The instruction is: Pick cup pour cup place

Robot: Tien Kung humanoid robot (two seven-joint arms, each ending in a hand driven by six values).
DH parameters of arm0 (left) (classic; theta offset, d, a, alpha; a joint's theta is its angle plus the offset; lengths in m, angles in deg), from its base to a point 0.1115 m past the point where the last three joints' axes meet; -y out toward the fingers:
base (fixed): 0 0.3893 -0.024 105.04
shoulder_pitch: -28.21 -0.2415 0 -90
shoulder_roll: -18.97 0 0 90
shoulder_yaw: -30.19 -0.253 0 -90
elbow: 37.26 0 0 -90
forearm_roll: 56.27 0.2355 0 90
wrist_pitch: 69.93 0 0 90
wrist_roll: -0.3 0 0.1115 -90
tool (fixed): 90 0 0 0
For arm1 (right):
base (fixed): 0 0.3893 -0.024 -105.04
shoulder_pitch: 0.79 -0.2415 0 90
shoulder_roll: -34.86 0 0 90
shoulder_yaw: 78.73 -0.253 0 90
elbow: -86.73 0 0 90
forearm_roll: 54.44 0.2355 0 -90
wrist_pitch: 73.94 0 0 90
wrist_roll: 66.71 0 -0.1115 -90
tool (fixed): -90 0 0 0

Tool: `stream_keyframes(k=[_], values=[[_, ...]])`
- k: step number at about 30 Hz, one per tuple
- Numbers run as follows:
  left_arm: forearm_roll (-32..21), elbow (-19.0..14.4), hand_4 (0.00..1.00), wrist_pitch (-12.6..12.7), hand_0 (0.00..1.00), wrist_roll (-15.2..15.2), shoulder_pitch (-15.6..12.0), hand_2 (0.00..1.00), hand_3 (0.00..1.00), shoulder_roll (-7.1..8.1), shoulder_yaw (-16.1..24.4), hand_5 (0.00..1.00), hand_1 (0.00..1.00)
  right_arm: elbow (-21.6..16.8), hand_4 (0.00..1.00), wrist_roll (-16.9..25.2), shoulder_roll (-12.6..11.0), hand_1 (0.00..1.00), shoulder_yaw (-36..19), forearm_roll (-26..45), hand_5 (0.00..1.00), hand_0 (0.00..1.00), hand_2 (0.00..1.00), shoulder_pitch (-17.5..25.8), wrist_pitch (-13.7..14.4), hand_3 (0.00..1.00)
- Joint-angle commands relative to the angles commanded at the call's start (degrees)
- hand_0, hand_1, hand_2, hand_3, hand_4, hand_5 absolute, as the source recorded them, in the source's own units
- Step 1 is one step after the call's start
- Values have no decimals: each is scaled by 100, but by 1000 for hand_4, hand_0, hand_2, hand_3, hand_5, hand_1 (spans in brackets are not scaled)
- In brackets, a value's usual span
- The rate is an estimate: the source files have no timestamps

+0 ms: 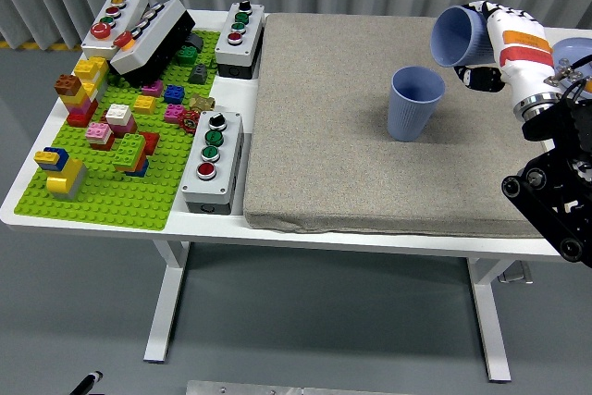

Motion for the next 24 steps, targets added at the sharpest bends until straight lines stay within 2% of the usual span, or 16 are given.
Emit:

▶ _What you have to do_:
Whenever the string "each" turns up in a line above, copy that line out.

▶ _Answer area_:
Robot: Tien Kung humanoid robot (two seven-joint arms, each ending in a hand driven by six values).
- Values have no decimals: each is scaled by 100, but by 1000 for hand_4, hand_0, hand_2, hand_3, hand_5, hand_1 (spans in brackets are not scaled)

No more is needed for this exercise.